Ddp, it took time for your life to get to this point, and it will take time for it to right itself. No guarantees on anything, though, sorry to say. The best thing you can do for yourself is to keep up with therapy, you were supposed to see the psychologist today, I believe, it would be a good start.

You aren't a failure. Life changes, situations change, people change. You are going through such a horrid patch right now. Yes, you have likely done some things wrong. So has everyone else in your life. And everyone else in the world. Right what you can. Focus on helping yourself. Those who are meant to be in your life will get what you are doing. Those who have checked out, won't. But you will have the most precious commodity in your own life - you.

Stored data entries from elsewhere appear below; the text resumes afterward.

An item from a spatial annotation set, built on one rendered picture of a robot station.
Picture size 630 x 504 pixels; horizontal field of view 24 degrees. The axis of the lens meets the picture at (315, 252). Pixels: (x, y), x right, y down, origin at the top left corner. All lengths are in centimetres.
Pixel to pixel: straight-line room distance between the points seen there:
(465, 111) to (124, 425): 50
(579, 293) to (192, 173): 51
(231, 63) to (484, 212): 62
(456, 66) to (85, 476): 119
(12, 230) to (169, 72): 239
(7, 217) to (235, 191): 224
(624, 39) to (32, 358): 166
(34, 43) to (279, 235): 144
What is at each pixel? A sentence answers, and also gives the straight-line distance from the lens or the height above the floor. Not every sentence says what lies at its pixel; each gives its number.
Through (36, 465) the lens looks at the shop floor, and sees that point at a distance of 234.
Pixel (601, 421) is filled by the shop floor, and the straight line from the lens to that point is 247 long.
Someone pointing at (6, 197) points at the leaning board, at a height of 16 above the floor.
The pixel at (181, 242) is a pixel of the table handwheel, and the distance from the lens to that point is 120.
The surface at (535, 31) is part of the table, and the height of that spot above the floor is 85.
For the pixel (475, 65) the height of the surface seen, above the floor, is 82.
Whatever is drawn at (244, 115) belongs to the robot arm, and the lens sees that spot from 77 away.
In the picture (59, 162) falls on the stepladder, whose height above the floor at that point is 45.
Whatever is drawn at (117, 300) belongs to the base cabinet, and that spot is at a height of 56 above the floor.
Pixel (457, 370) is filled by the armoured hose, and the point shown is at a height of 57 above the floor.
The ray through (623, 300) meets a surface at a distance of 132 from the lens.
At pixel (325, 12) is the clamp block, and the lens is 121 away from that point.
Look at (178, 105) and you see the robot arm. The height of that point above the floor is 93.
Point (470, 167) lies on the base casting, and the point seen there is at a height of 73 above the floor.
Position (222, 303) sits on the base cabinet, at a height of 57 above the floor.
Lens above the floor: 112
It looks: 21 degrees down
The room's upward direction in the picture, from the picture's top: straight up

Take good care of yourself. You can't look after others until you do that for yourself :)
 
I am enthusiastic to say that the appointment went well, and we (psychologist)and I have a plan and are moving forward together, I have come to the realization through the words written above the following. Even tho my thoughts, feelings and what I have been told indicate that i am a " hot mess of a person", I have read your post's over and over and it is amazing that people that don't even know me (you folks) have been such a huge support and influence on helping me feel like I am worthy and can battle this problem head on, everyone here has given me the confidence and willpower to move forward and let the chips fall where they may, at least I will be better in my heart, thank you so much for your kind words and advice, God bless all of you for this. :geek:
 
Ddp, you are worthy. Never, ever forget that. Life will have its challenges for sure, but it will be easier with the help of your psych person. And to be better in your heart, well, what more can you ask for.

My sufferer has had little support by way of family and friends, even he has buried his head in the sand when it comes to PTSD. He knows he has it, he seeks the appropriate help and takes the meds, but doesn't care to learn about it any further. I know more now than he does, if you can believe that. His behaviour (not caring to learn anything further) is typical of any man I have met, friend or family, PTSD or not. He and they just do what they are told. So I commend you for moving forward and learning.

The chips may not fall where you would like them to, but it is early. Maybe when the Missus sees that you are serious and moving forward, she may opt to step back into your life. But if she doesn't, it is still important to find yourself and truly become what you are meant to be in this life. I don't see you folks as hot messes, maybe just slightly misplaced :) Good luck, and keep up on the boards.